∵マテリアルワールド
球体のこの世界には海ばかり広がっていて、私が立っているこの陸地は全体のほんの何割かに過ぎない。 それなのに。
積まれた書類の山の陰に、古びた地球儀を見つけた。
「埃っぽい」
向かいの席に座って、黙々と作業を進めていたシカマルがその手を止める。
「なんだよ?」
かさばる紙によって隙間なく埋め尽くされた机の上に、地球儀を運んだ。 シカマルは無言で机上の書類の山を寄せて、地球儀ひとつぶんの余地を作る。 彼のこういった口調と行動の温度差はいつも心地よかった。
「どうすんだよ、こんなの持ってきて」
眉間の皺が濃くなる。 元々細い一重の目が更に吊り上って見えるのは、決して機嫌が悪いせいではないのだと気が付いたのは最近になってからだ。
「どうも?」
くるくる、と形容するには古すぎる地球儀の回転は、螺子が錆びているのか時折濁った音を立てる。 よく見れば描かれた国の幾つかは風化によってその国土を失っているものもあって、戦争で簡単に消えていく命を連想させた。
「今すぐにどこへでも行けるなら、どこがいい?」
亜米利加、仏蘭西、露西亜。 馴染みのない漢字表記は新鮮で、うまいこと当てはめたものだと感心する。
「俺はここから出る気にならねぇ」
用足しですらめんどくせぇんだ、と欠伸をしながら言った。 どこまでも夢のない男は、どこまでも純粋にこの里を愛している。
「期待通りの回答でうれしいわね」
真顔で言うと、うるせぇと額を弾かれた。 手加減した指先から生まれるのは戦略だけではないのが本当で、その優しさをもっと多くの人が知ってしまえばいいと思う。 そして私の隣に留まる時間すらなくなって、私の甘えが許されなくなればいい。
「で?」
「なに?」
今度はシカマルが地球儀を回す。 また、濁った音が部屋の中を支配した。
「どこ行きてぇのかって話」
頭の中で世界地図を広げて考えた。 世界には底の見える程透き通る海があるらしい。 鉄の刺繍と呼ばれる鉄塔があるとも聞いた。 本当なら一度はこの目で見てみたい。 私の行きたい場所。
「私は、」
無駄に回る地球儀。 行き先は言えなかった。 もしも今、あの人がここに居たなら、きっと笑って言えただろう。 けれどここには居ない、それだけが事実だった。 求める場所はひとつきり、あの人の居るこの世界のどこか、だ。
「………愚問だったな」
少し居心地の悪い顔をして、シカマルは作業を再開した。 私はそんな表情に気が付かない振りをして、地球儀を回し続ける。
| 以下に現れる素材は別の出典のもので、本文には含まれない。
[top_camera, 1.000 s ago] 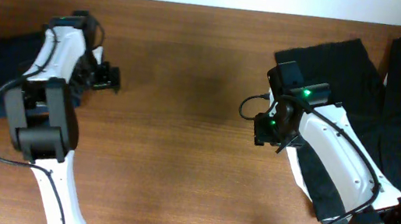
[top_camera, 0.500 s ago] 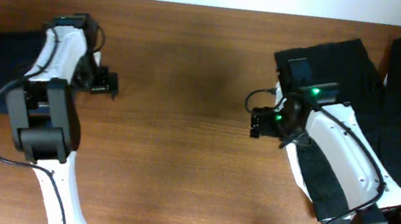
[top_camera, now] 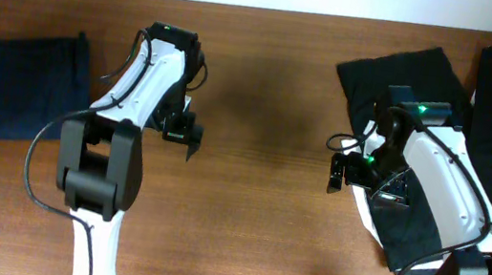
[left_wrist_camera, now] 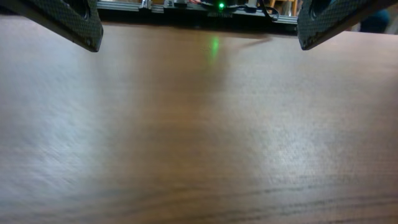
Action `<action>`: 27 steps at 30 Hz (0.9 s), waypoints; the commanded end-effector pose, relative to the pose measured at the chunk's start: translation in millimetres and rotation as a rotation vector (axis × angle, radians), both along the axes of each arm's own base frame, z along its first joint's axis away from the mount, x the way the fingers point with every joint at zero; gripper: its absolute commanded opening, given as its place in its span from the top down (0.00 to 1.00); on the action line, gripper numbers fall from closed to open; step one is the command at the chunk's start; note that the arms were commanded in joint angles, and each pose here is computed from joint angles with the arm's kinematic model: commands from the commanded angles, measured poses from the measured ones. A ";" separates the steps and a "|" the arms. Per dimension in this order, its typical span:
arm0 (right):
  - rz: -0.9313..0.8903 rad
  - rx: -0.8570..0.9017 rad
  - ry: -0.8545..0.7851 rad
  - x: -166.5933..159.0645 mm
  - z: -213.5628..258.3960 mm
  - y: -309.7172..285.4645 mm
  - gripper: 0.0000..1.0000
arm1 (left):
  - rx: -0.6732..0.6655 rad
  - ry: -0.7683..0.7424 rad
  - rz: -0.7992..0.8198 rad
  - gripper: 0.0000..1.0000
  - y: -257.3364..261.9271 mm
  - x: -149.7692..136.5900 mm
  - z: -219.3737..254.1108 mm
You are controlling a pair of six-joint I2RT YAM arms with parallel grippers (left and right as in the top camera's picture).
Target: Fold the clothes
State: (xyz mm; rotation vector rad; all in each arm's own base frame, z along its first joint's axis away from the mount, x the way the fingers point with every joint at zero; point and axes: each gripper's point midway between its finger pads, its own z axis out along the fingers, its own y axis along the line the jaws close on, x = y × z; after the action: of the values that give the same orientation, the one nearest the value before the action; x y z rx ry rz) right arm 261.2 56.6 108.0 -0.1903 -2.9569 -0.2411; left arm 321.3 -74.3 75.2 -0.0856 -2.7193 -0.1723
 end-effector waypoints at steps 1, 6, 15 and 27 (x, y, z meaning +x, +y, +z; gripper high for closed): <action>0.000 0.021 -0.124 -3.3 21.1 0.5 0.01 | -0.037 -0.169 -0.011 0.01 -14.8 -4.0 51.5; 0.019 0.031 -0.408 -20.9 62.4 -3.6 0.01 | -0.126 -0.498 -0.062 0.01 -22.7 -22.5 96.1; 0.009 -0.043 -0.912 -48.7 118.9 -24.6 0.01 | -0.184 -1.258 -0.073 0.01 21.3 -66.3 165.6; -0.008 -0.068 -1.001 -63.1 130.3 -31.5 0.02 | -0.067 -1.352 -0.031 0.01 50.9 -84.4 160.0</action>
State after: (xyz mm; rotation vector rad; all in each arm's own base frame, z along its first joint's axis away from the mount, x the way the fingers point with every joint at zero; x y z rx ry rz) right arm 197.3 29.0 241.2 -0.1002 -3.9577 -0.3553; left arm 237.7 -27.2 236.5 -0.0193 -4.0756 -0.1286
「地球ってほとんど海で、たったこれだけしか人の住める場所なんてないのに、」
回転を止めて触れたのは一面の青。 そこに彼が居ないことだけが確かだった。
「どうして会えないんだろうね」
「どうして居場所もわかんないんだろうね」
独り言のように私だけが話していた。それでよかった。 何も言わないシカマルの優しさがいつかのあの人と重なって、ほんの少しだけ苦しかった。 増えていくいつかの姿だけが、今も私を生かしている。
地球儀が、海が、陸が、歪な音を立てて回っていた。